Passée la polémique, sur le fond, certains détails, et non des moindres, restent problématiques pour les équipes. D’abord, les questions logistiques liées à l’aspect sportif. « Les TGV n’offrent pas de retour après les matchs du soir, le retour en train ne peut se faire que le lendemain, pointe un responsable du PSG. Surtout, l’équipe joue tous les trois jours. Donc si les joueurs doivent dormir sur place, sachant que la nuit suivant le match est très courte, cela leur fait une journée en moins de récupération. » Un avis partagé au Stade Rennais : « Quand une équipe est engagée sur un championnat européen, les matchs s’enchaînent avec le calendrier de L1, et le temps de récupération est fondamental pour les sportifs de haut niveau », détaille un responsable communication.
Décaler le retour au matin retarderait ainsi les séances de récupération et d’entraînement. Du côté de la SNCF, les trajets retour posent effectivement encore un problème logistique. « La nuit, il y a peu de trains et des travaux de maintenance y sont réalisés », répond la SNCF. Au-delà des horaires, c’est aussi le manque de flexibilité de la compagnie que soulignent les clubs. « Les emplois du temps (jour précis dans le week-end et horaires de match) sont définis par les diffuseurs trois semaines à l’avance seulement. Logistiquement, c’est très compliqué », indique le Stade Rennais. D’autant plus sur les périodes de vacances scolaires, où le nombre de passagers gonfle dans les trains.
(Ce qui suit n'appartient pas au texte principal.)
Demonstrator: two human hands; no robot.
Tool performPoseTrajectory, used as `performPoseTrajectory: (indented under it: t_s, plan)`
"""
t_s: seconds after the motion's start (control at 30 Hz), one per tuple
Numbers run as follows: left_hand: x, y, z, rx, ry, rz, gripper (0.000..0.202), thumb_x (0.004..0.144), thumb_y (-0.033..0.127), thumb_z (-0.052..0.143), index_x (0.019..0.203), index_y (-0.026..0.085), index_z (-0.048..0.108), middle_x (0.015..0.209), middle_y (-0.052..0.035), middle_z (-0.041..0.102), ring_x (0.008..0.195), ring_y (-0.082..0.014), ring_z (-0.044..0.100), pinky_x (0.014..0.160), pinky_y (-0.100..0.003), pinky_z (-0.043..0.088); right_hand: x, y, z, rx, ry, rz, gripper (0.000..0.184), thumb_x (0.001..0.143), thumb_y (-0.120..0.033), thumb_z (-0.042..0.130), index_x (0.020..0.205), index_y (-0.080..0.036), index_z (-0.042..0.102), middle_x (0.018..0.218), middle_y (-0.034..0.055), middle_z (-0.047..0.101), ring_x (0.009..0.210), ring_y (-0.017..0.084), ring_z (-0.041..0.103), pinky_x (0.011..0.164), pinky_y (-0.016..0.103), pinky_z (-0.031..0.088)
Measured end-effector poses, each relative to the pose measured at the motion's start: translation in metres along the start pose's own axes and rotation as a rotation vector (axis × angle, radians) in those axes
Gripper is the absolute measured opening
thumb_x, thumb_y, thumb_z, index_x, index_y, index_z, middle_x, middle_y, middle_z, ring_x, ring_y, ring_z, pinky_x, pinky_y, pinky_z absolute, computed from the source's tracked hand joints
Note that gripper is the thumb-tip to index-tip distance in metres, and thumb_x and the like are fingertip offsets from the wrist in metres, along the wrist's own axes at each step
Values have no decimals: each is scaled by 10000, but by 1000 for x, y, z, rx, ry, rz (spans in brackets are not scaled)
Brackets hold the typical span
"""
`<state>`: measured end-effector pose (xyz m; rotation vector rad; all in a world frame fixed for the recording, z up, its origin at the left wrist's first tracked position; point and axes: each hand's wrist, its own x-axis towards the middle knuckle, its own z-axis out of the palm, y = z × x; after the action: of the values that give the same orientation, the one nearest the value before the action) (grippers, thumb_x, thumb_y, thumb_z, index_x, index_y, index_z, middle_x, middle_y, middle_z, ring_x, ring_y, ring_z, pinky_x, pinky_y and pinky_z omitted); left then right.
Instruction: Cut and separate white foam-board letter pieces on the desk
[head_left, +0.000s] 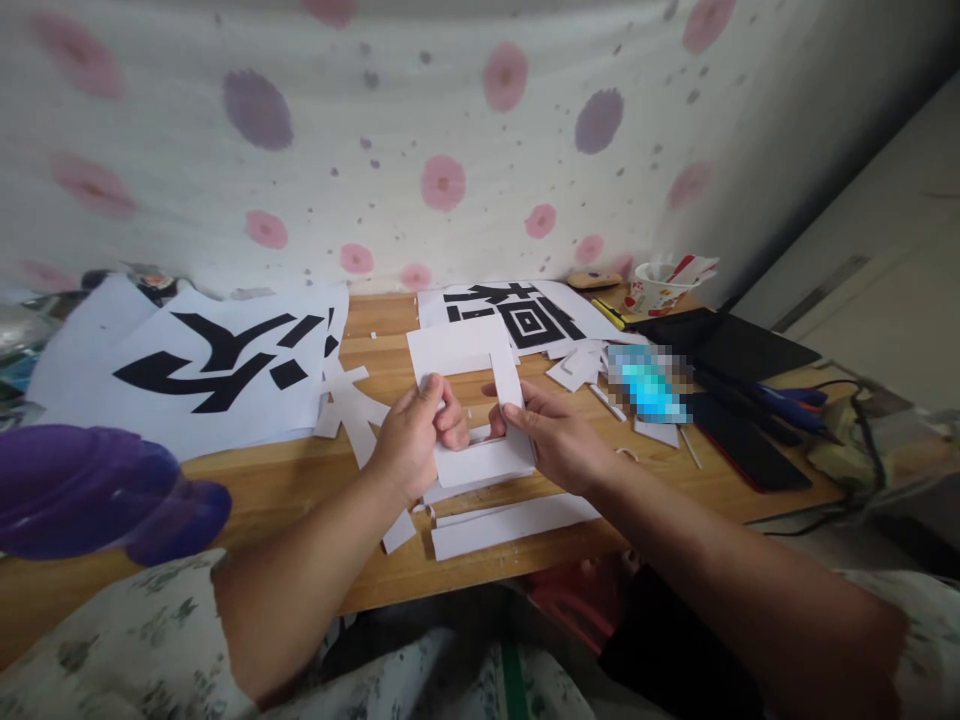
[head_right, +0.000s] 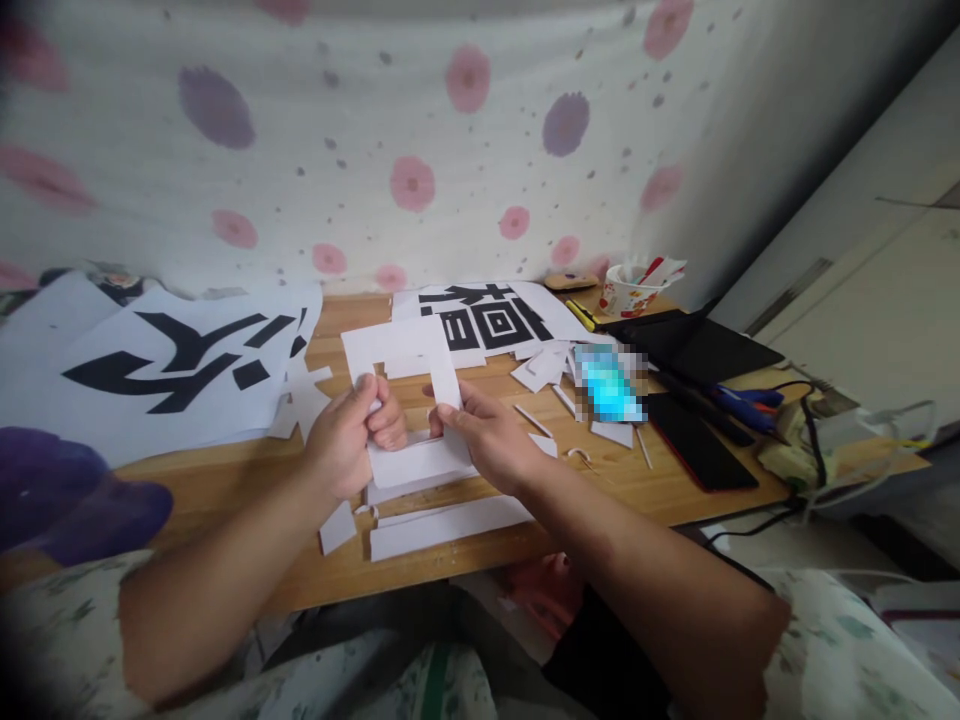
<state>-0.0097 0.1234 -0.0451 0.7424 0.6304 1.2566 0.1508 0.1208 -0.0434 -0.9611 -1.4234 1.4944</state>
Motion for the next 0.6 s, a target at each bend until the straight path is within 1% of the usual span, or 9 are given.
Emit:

D’après la dernière étude commandée par la Ligue professionnelle de football (LFP) sur la base de la saison 2018-2019 (dernière saison complète avec du public), les clubs de Ligue 1 et de Ligue 2, avaient fait 65 % de leurs déplacements en avion, 31 % en bus, et seulement 4 % en train. Alors qu’une dizaine de déplacements pourrait être plus court ou équivalent en train, d’après les données récoltées par le quotidien Libération.
La souplesse face à l’imprévu est également mise en avant. Si le jet privé peut attendre et s’adapter aux aléas, le train lui, est en revanche plus limité sur la question de la souplesse. « Avec l’avion, précise un responsable de l’Olympique de Marseille, on a la garantie d’arriver à temps. En train, il peut toujours survenir des imprévus, des collisions avec des animaux, des pannes etc. »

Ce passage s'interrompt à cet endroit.